For those slaves who had escaped the hell of slavery in the South and made a life for themselves in the North, the Fugitive Slave Act was a living nightmare. Many now packed up and headed for Canada due to the fact the power of the law allowed slave hunters to kidnap the children of free Negroes and whisk them south where they too became slaves.
Over the course of the next 10 years, an estimated 20,000 Negroes moved across the northern border. Harriet Jacobs, a fugitive who now made her home in New York, said the law’s passage was “the beginning of a reign of terror to the colored population.” Frederick Douglass denounced a government that willingly made decisions like this and began to travel far and wide, delivering fiery speeches in the defense of freedom.
Henry Clay now turned his full attention to finding a solution to this law. Clay had already been engaged in one fiery debate about slavery in 1820 with his Missouri Compromise. Now thirty years later, he was back at it. In this case, the goal was to keep the nation together.
The Fugitive Slave Act was fiercely attacked by abolitionists, many of who would mob federal officials in an effort to release fugitives. Boston became a center of resistance. In one example, a fugitive by the name of Shadrach Minkins was being readied to return to his master when a member of the Boston Vigilance Committee, Lewis Hayden, accompanied by an Underground Railroad conductor, forced their way into a Boston courtroom. These individuals succeeded in releasing Hayden and helped aid his efforts to reach Canada. On another occasion, a group of “good citizens” stormed the federal courthouse to secure the release of Anthony Burns, a runaway slave from Virginia. 1,100 soldiers were ordered to guard him as he was marched aboard the ship to be returned to his master.
Frederick Douglass, William Lloyd Garrison, John Greenleaf Whittier and Wendell Phillips immediately took up the gauntlet to combat this law. They were joined by numerous moderate anti-slavery leaders such as Arthur Tappan, who stated he would willingly disobey this law and now threw his support behind the Underground Railroad.
Ordinary citizens began active participation with the abolitionists raising funds to help combat this injustice. Between the years of 1850–1860, the Underground Railroad was extremely busy as the country’s citizens began to take a strong stance against the institution of slavery, even those who had previously been ambivalent regarding the topic.
On August 21-22, 1850, the First Congregational Church of Cazenovia, New York played host to the Fugitive Slave Act Convention. Since the early 1830s, many leaders of the abolitionist movement had either been born or raised in Cazenovia. Others had at one time called Cazenovia home during some period of their lives. The gathering was one of the most important and largest of the abolitionist meetings.
Numbered among the attendees was Frederick Douglass, along with a quantity of other escaped slaves. Taking to the podium, Douglass helped to spread the call to end slavery. What distinguished Cazenovia’s convention from other anti-slavery conventions of the past was the fiery message contained within A Letter to the American Slaves, from those who have fled from American Slavery.
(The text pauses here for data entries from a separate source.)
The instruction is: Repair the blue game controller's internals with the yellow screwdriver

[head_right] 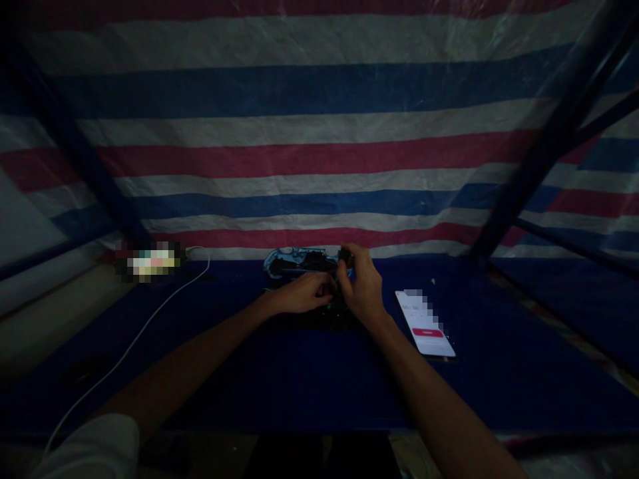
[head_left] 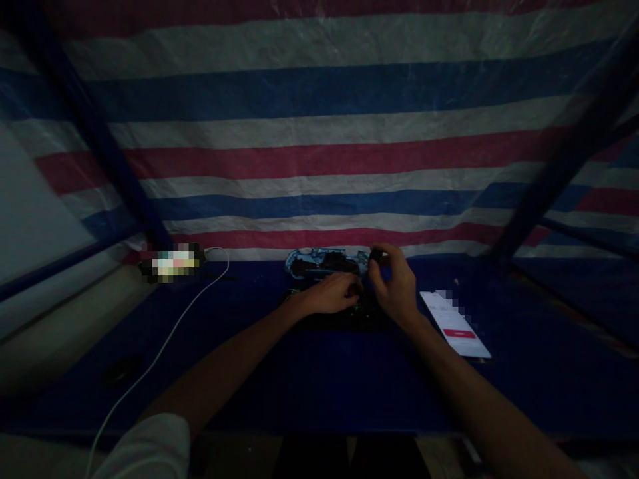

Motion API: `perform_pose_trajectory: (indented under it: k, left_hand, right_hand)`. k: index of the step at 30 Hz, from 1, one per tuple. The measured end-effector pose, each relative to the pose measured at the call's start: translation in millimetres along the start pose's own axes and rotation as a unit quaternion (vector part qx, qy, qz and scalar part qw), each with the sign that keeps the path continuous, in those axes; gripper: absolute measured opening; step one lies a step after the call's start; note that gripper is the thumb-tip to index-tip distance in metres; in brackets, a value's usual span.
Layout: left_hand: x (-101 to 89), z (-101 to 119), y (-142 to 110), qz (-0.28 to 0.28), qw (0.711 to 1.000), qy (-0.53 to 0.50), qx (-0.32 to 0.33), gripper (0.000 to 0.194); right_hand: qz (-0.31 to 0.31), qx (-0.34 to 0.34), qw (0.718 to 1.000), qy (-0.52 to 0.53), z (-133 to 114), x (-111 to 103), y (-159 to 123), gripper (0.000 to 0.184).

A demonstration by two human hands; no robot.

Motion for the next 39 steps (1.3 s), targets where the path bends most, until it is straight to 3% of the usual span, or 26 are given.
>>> perform_pose_trajectory:
  k: [8, 15, 21, 25, 28, 39]
  left_hand:
    - [-0.1, -2.0, -0.2, 0.009, 1.0, -0.013, 0.027, 0.01]
    - [-1.8, -0.6, 1.7, 0.008, 0.998, -0.049, 0.041, 0.022]
    - [2.1, -5.5, 6.6, 0.028, 0.997, -0.051, 0.053, 0.018]
    - [3.9, -5.8, 8.4, 0.06, 0.995, -0.058, 0.061, 0.017]
    - [3.6, -2.1, 8.6, 0.051, 0.993, -0.092, 0.059, 0.02]
    - [2.0, 1.9, 7.5, 0.054, 0.995, -0.08, 0.036, 0.019]
  right_hand:
    - [0.006, 0.002, 1.0, 0.016, -0.1, -0.1, -4.4, 0.029]
    - [0.013, 0.046, 0.998, 0.03, 2.9, 2.3, -3.2, 0.029]
    - [-0.034, 0.085, 0.993, 0.074, 0.4, 4.5, -3.6, 0.033]
    - [-0.01, 0.045, 0.998, 0.038, -4.9, 0.7, 0.9, 0.029]
    - [0.016, 0.008, 1.0, 0.0, -7.3, -2.4, 4.6, 0.025]
    - [0.023, -0.025, 0.999, -0.028, -8.0, -2.2, 3.1, 0.03]
Point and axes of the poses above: each hand's wrist, its own y-axis towards the middle knuckle, its own x-axis out of the palm, z = x × y, the point moved 3 cm from there along y, towards the middle knuckle, and after that the axes turned 10 degrees about z, right-handed, at the moved point
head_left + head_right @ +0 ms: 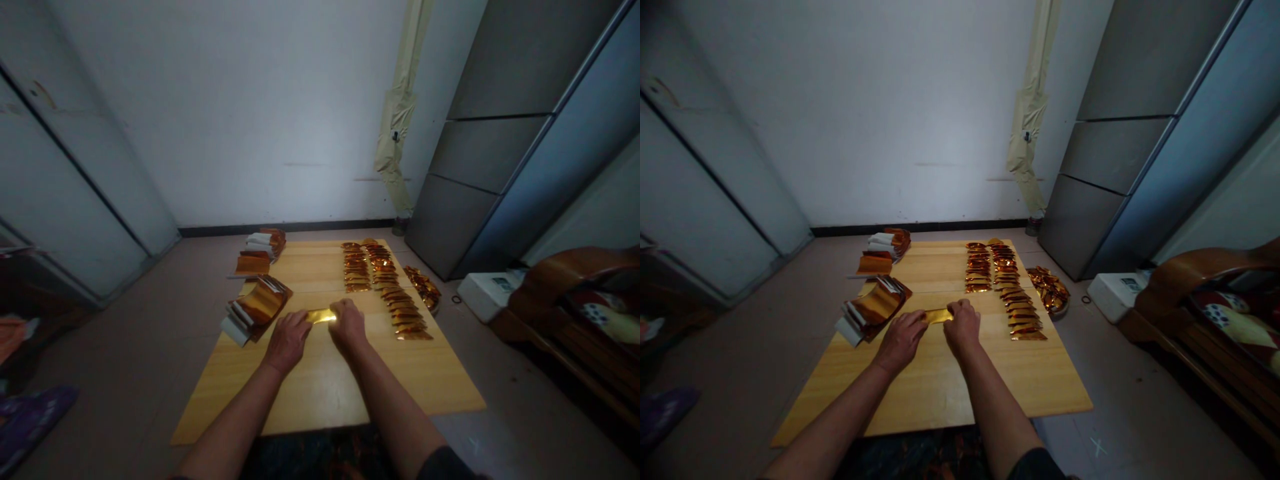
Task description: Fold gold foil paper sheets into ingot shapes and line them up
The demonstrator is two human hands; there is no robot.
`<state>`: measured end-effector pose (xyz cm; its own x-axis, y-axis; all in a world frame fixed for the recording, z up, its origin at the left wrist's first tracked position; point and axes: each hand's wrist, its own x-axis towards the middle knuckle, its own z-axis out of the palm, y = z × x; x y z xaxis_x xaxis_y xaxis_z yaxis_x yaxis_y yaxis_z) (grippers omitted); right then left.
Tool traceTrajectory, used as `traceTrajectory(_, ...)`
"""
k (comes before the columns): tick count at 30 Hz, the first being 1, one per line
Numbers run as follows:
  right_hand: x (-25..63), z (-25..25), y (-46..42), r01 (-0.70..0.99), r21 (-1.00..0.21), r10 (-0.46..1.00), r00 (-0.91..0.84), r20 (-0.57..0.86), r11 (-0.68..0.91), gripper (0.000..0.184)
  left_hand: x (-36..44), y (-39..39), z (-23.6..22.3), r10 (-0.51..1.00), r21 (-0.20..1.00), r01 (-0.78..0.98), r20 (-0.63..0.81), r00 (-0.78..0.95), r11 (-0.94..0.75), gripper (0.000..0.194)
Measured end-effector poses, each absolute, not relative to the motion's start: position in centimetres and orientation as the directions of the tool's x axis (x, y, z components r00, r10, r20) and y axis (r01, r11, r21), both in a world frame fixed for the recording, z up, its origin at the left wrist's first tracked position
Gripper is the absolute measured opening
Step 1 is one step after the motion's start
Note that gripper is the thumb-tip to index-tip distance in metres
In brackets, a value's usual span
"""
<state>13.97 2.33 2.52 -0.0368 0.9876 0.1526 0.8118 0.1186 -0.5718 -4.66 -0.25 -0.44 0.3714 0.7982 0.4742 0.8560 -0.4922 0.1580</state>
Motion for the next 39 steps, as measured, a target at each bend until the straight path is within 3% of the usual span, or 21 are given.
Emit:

Though the letter and convention did little to actually free the slaves themselves, it served to rally the abolitionists.
When the law was enacted on September 18, 1850, the letter from the fugitive slaves was read in Congress. Congressional members from the South were enraged when they heard it.
Over the next 14 years, numerous cases arose under the Fugitive Slave Act of 1850. The legislation probably had as much to do with bringing about the Civil War as did the controversy over slavery in the territories. On June 28, 1864, the Act of 1850 was finally repealed.